* What you have to do:
Across the following data, state how many lines include the word "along". Provide the number alone.

* Exercise data:
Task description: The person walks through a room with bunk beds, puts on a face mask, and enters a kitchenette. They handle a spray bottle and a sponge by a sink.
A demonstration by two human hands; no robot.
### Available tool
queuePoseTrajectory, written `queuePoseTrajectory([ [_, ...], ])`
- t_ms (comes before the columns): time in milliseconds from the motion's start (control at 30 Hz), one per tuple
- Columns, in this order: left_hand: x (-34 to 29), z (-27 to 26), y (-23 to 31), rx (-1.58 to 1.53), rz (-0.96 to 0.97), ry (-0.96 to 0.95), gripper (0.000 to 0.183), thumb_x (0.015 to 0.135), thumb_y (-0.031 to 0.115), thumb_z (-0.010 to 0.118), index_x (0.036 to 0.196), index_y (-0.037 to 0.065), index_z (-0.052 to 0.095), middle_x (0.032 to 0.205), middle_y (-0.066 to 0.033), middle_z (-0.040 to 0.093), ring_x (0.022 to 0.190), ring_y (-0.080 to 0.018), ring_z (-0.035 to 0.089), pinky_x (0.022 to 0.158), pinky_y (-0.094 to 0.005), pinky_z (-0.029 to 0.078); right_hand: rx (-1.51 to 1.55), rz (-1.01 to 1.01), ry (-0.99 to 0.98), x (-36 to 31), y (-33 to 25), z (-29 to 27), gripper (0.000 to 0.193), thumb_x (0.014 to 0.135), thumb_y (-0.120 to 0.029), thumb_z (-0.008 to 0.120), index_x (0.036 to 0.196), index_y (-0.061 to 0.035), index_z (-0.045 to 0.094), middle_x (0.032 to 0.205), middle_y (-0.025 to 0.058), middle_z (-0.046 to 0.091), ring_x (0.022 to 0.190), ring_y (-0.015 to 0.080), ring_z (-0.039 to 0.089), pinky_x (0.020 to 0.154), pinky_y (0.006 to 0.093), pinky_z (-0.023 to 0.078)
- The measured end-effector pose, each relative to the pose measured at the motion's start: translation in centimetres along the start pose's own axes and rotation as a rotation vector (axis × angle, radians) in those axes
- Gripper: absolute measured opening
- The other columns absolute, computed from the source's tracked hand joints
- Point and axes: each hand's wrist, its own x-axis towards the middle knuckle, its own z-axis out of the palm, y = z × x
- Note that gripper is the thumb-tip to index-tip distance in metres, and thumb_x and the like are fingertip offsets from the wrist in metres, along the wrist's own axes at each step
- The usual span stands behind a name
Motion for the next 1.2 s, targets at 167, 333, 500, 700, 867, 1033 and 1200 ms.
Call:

* Response area:
2